_WHAT IS BEING ASKED_. The data is to be set down once more, exactly as it reads.

_DATA_.
━━━━━━━━━━━━━━━━

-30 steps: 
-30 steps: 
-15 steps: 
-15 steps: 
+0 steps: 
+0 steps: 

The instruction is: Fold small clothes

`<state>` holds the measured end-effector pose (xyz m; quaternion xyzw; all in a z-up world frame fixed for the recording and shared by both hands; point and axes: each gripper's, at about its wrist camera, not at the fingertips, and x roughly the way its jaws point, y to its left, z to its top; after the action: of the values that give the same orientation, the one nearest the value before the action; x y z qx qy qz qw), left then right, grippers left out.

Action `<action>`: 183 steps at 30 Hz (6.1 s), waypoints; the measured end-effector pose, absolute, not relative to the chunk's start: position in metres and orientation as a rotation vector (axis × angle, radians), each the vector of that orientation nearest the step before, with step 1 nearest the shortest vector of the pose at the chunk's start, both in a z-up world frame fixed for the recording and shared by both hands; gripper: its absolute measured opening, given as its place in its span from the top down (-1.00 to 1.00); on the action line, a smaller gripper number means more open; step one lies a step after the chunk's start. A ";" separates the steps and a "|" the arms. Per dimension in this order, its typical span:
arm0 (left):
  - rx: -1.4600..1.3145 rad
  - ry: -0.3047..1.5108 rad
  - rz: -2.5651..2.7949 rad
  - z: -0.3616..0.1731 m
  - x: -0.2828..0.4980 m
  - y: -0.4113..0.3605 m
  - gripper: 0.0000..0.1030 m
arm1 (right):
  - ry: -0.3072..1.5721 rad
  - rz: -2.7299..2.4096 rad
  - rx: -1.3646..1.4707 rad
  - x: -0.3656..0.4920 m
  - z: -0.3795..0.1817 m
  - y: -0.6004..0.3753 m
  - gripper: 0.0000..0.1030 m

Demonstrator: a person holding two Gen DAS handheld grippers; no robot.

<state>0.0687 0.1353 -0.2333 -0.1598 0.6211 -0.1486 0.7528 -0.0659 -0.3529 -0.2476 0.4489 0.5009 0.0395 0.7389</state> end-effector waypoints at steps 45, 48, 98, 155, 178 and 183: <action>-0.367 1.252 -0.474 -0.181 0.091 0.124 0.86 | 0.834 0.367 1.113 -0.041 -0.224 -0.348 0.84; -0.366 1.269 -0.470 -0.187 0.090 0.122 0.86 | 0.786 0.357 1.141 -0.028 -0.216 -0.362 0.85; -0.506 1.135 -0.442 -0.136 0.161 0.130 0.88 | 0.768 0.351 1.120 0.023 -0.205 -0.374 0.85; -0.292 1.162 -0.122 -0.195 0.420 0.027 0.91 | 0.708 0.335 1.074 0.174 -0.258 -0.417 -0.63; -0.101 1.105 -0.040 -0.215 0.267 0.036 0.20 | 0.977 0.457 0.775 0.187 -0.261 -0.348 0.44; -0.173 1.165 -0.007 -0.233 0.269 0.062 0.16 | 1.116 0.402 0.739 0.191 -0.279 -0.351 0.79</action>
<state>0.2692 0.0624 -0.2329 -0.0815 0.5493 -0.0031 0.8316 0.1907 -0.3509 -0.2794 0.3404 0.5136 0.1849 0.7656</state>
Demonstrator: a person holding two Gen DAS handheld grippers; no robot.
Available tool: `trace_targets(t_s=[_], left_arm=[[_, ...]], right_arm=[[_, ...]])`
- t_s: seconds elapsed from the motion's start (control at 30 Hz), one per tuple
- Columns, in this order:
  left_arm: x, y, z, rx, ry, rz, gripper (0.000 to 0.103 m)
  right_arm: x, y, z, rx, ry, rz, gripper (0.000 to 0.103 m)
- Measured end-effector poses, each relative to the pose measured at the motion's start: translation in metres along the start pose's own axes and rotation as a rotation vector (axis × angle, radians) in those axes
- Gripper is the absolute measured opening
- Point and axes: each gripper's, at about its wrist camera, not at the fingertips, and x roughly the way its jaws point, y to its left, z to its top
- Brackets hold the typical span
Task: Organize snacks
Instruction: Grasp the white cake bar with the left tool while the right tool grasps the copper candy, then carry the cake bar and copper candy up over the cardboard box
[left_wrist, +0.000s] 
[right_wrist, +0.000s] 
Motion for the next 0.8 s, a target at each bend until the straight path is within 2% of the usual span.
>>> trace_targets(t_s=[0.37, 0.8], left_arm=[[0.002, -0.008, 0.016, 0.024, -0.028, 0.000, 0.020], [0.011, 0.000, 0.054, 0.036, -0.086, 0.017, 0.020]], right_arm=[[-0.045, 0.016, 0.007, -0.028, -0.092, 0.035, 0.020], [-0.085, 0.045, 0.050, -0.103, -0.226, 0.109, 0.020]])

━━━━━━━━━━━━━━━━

_EXPECTED ANSWER_.
-30 steps: 
-30 steps: 
-15 steps: 
-15 steps: 
+0 steps: 
+0 steps: 

The instruction is: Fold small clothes

`<state>` holds the measured end-effector pose (xyz m; quaternion xyzw; all in a z-up world frame fixed for the recording and shared by both hands; point and axes: each gripper's, at about its wrist camera, not at the fingertips, and x roughly the way its jaws point, y to its left, z to its top; after the action: of the values that give the same orientation, the one nearest the value before the action; x y z qx qy qz qw), left then right, grippers left out.

Action `<action>`: 183 steps at 30 Hz (6.1 s), waypoints; the measured end-effector pose, absolute, not relative to the chunk's start: position in metres and orientation as a rotation vector (axis × angle, radians), each the vector of that orientation nearest the step before, with step 1 nearest the shortest vector of the pose at the chunk's start, both in a z-up world frame fixed for the recording and shared by both hands; gripper: its absolute measured opening, given as its place in its span from the top down (-1.00 to 1.00); on the action line, a smaller gripper number means more open; step one lies a step after the chunk's start. A ";" separates the steps and a "|" the arms. Per dimension in this order, its typical span:
arm0 (left):
  - rx: -1.4600..1.3145 rad
  - ry: -0.3047..1.5108 rad
  - rz: -2.5651..2.7949 rad
  - z: -0.3616..0.1731 m
  - x: -0.2828..0.4980 m
  - y: -0.4113..0.3605 m
  - gripper: 0.0000..0.1030 m
arm1 (right):
  - ry: -0.3072..1.5721 rad
  - rz: -2.7299..2.4096 rad
  - rx: -1.3646..1.4707 rad
  - x: -0.3656..0.4920 m
  - z: -0.3795..0.1817 m
  - y: -0.6004..0.3753 m
  - gripper: 0.0000..0.1030 m

Demonstrator: a person holding two Gen DAS handheld grippers; no robot.

<state>0.0687 0.1353 -0.2333 -0.1598 0.6211 -0.1486 0.7528 -0.0659 -0.3529 -0.2476 0.4489 0.5009 0.0395 0.7389</state> end-effector waypoints at steps 45, 48, 98, 155, 178 and 183: <action>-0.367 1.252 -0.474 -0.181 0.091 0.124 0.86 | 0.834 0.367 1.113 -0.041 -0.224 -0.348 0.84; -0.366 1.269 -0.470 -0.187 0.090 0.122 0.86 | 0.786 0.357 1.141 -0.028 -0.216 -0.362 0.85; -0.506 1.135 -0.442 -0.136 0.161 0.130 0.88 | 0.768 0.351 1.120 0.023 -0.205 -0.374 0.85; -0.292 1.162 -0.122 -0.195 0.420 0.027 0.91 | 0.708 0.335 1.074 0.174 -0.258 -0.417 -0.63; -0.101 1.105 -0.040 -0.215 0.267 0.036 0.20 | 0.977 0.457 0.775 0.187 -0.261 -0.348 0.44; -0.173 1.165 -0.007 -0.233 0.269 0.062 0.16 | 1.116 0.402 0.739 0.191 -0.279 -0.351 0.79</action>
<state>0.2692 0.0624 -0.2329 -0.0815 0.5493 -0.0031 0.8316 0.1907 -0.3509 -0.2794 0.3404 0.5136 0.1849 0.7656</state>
Demonstrator: a person holding two Gen DAS handheld grippers; no robot.
Available tool: `trace_targets(t_s=[_], left_arm=[[_, ...]], right_arm=[[_, ...]])`
- t_s: seconds elapsed from the motion's start (control at 30 Hz), one per tuple
- Columns, in this order:
  left_arm: x, y, z, rx, ry, rz, gripper (0.000 to 0.103 m)
  right_arm: x, y, z, rx, ry, rz, gripper (0.000 to 0.103 m)
- Measured end-effector poses, each relative to the pose measured at the motion's start: translation in metres along the start pose's own axes and rotation as a rotation vector (axis × angle, radians) in those axes
- Gripper is the absolute measured opening
- Point and axes: each gripper's, at about its wrist camera, not at the fingertips, and x roughly the way its jaws point, y to its left, z to its top
- Brackets hold the typical span
Task: Organize snacks
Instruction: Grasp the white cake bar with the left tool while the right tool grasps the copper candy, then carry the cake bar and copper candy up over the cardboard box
[left_wrist, +0.000s] 
[right_wrist, +0.000s] 
Motion for the next 0.8 s, a target at each bend until the straight path is within 2% of the usual span.
>>> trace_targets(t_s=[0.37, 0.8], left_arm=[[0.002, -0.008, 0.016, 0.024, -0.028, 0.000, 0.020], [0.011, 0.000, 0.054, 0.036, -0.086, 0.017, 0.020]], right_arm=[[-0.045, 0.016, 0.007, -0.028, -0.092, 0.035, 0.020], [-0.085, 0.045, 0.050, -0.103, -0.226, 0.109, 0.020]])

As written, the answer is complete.